The first move was a horror film. Some called it "a haunted house story set in space." It was slow, creepy, atmospheric, and the tension built very steadilly and very relentlessly up through to the end. The crafting of that kind of a story takes a very delicate hand.
The second movie was an action flick. It was a kick-ass action film from front to back with lots of scary moments of danger. Two totally different genres here. I personally believe the choice to make that sort of a leap off into the genre of action worked quite well for the sort of story they wanted to tell in that second film.
The third movie tried to return to the franchise's original roots of horror. It also tried to be slow, creepy, and atmospheric. But it didn't quite make the grade. It went for cheap-shot creepines such as multiple instances of super-tight close-ups of someone's arm getting injected by a syringe as well as other needless forays into camera-dwelling upon medical and semi-medical procedures for no other reason that to make peple feel queasy. That's not well crafted horror, that's low brow audience manipulation.
The fourth film also attempted to be a horror film. I personally feel the fourth one was only slightly better than the third, excepting that the final "horrible revelation" of the hybrid-human queen giving birth in a mammal-like way to an alien-human hybrid wasn't quite pulled off with the desired horror. Instead the spectacle of the "pregnant" queen going into labor and then moaning in the agony of birth pains actually brought unintended weirdness and even awkward comicalness to the final outcome of the story.

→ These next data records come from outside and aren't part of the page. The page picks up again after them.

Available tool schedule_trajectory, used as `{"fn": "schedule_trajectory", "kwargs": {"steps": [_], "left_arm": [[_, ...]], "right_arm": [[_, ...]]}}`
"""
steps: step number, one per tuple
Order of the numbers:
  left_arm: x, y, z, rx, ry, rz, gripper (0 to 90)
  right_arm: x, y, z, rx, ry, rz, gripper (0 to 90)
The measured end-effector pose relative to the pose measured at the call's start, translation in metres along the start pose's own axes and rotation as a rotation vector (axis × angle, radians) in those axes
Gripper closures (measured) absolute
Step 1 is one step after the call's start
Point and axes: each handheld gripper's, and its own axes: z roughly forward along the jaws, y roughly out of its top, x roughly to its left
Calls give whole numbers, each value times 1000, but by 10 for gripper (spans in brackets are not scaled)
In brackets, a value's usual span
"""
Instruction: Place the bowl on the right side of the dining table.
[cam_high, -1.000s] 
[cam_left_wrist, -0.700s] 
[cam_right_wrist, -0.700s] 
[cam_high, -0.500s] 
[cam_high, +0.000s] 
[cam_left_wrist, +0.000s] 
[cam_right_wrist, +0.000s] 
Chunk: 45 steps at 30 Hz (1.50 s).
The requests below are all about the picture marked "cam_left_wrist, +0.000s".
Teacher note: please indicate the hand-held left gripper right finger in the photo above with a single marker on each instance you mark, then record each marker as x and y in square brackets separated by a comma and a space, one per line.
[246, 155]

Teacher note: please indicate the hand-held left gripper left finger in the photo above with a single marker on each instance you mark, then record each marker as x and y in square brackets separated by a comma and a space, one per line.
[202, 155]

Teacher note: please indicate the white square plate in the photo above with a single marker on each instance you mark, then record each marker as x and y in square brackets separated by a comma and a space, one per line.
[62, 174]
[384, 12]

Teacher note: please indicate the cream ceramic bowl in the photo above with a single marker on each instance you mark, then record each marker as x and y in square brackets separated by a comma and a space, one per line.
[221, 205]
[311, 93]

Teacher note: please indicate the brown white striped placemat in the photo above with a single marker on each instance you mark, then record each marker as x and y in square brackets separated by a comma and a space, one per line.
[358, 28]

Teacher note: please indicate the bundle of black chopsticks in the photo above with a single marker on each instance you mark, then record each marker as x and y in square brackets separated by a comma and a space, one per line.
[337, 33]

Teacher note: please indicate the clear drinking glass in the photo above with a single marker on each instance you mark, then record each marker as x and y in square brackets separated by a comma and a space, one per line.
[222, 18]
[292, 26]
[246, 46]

Alien vs. Predator was an action flick cross-bred with a slasher-killer film, and also a fan boy wish-fanatsy 10 years in the making. The fans were begging for it and they got it. As for my claim that it was also a slasher-killer film, they were dropping like flies every ten minutes in that movie. I personally do not consider that story to be part of the true canon of the Alien saga. It's a comic book-level side-excursion. The only way I would be willing to allow this into the canon would be if the character named Bishop -- found in Aliens, and also in Alien 3, and then also found in Alien vs. Predator -- was the founder of "The Company" all the way back in the earluy 21st century and therefore the knowledge of the existence of that "magnificent" creature which possessed "structural perfection" was first revealed to true founder of "The Company" via that adventure down at the South Pole. So the long-standing mandate held for centuries by "The Company" of one day finding yet another specimen of that creature --no matter what, even at the epxense of the cew-- makes perfect sense.
Alien vs. Predator Requiem. I can't comment because I never saw it.
I like the idea of "alien origins." I also like icerose's thoughts where she questions whether it's even possible for the species to have evolved on its own rather then getting artificially engineered in a lab somewhere. The very notion of a naturally-occurring eco-system of any planet anywhere in the universe allowing such a creature to evolve within its enclosed eco-system WITHOUT such a creature utterly destorying the entire planet is something I also have pondered and found non-credible. So perhaps the crashed alien space ship we saw in the very first film (with the one and only corpse of the giant-sized humanoid alien sitting in that pilot's chair -- or is it a gunner's chair? -- with his alien rib cage exploded outward) were the race that "created a monster." And perhaps the giant-sized humanoids on that ship were fleeing their own chest-burster-overrun-planet without realizing they had a stowaway egg on board.